[Start of Attachment]
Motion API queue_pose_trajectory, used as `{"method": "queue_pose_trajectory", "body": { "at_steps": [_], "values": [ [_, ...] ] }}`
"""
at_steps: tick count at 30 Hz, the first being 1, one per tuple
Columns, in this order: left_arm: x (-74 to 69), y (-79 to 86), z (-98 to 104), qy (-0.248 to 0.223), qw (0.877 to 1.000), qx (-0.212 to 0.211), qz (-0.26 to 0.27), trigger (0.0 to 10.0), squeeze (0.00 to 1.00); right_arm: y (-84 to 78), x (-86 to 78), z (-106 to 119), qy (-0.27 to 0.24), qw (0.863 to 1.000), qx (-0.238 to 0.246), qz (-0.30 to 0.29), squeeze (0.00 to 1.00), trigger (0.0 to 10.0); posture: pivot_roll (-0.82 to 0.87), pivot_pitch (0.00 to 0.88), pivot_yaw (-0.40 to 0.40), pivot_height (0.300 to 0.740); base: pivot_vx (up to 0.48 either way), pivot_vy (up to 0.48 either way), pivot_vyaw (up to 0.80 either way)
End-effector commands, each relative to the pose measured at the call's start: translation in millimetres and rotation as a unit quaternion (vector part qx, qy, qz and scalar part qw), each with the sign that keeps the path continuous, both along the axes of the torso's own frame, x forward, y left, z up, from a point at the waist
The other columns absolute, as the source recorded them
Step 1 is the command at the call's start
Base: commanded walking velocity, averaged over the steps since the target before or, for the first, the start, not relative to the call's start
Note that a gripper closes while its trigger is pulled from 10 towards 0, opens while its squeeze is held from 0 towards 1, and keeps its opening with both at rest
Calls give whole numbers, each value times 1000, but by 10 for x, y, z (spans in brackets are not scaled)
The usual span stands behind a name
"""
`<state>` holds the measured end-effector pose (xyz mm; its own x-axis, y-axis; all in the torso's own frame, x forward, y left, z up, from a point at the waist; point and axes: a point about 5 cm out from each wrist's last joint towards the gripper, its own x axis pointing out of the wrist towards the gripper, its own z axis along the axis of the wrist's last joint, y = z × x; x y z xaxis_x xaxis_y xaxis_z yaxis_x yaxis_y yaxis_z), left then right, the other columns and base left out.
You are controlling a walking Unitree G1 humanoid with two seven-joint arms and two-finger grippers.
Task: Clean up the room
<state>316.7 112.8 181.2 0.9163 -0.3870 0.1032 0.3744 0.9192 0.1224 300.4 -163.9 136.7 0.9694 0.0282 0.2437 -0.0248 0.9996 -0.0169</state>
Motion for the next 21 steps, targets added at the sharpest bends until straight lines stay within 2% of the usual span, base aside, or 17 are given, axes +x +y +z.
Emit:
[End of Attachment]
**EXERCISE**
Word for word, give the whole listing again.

**RESULT OF THIS EXERCISE**
Motion API queue_pose_trajectory, used as `{"method": "queue_pose_trajectory", "body": { "at_steps": [_], "values": [ [_, ...] ] }}`
"""
at_steps: tick count at 30 Hz, the first being 1, one per tuple
Columns, in this order: left_arm: x (-74 to 69), y (-79 to 86), z (-98 to 104), qy (-0.248 to 0.223), qw (0.877 to 1.000), qx (-0.212 to 0.211), qz (-0.26 to 0.27), trigger (0.0 to 10.0), squeeze (0.00 to 1.00); right_arm: y (-84 to 78), x (-86 to 78), z (-106 to 119), qy (-0.27 to 0.24), qw (0.863 to 1.000), qx (-0.238 to 0.246), qz (-0.30 to 0.29), squeeze (0.00 to 1.00), trigger (0.0 to 10.0); posture: pivot_roll (-0.82 to 0.87), pivot_pitch (0.00 to 0.88), pivot_yaw (-0.40 to 0.40), pivot_height (0.300 to 0.740); base: pivot_vx (up to 0.48 either way), pivot_vy (up to 0.48 either way), pivot_vyaw (up to 0.80 either way)
End-effector commands, each relative to the pose measured at the call's start: translation in millimetres and rotation as a unit quaternion (vector part qx, qy, qz and scalar part qw), each with the sign that keeps the path continuous, both along the axes of the torso's own frame, x forward, y left, z up, from a point at the waist
The other columns absolute, as the source recorded them
Step 1 is the command at the call's start
Base: commanded walking velocity, averaged over the steps since the target before or, for the first, the start, not relative to the call's start
Note that a gripper closes while its trigger is pulled from 10 towards 0, opens while its squeeze is held from 0 towards 1, and keeps its opening with both at rest
Calls give whole numbers, each value times 1000, but by 10 for x, y, z (spans in brackets are not scaled)
The usual span stands behind a name
"""
`<state>` holds the measured end-effector pose (xyz mm; its own x-axis, y-axis; all in the torso's own frame, x forward, y left, z up, from a point at the waist; point and axes: a point about 5 cm out from each wrist's last joint towards the gripper, its own x axis pointing out of the wrist towards the gripper, its own z axis along the axis of the wrist's last joint, y = z × x; x y z xaxis_x xaxis_y xaxis_z yaxis_x yaxis_y yaxis_z), left then right, the other columns and base left out.
You are controlling a walking Unitree G1 humanoid with two seven-joint arms and two-finger grippers.
Task: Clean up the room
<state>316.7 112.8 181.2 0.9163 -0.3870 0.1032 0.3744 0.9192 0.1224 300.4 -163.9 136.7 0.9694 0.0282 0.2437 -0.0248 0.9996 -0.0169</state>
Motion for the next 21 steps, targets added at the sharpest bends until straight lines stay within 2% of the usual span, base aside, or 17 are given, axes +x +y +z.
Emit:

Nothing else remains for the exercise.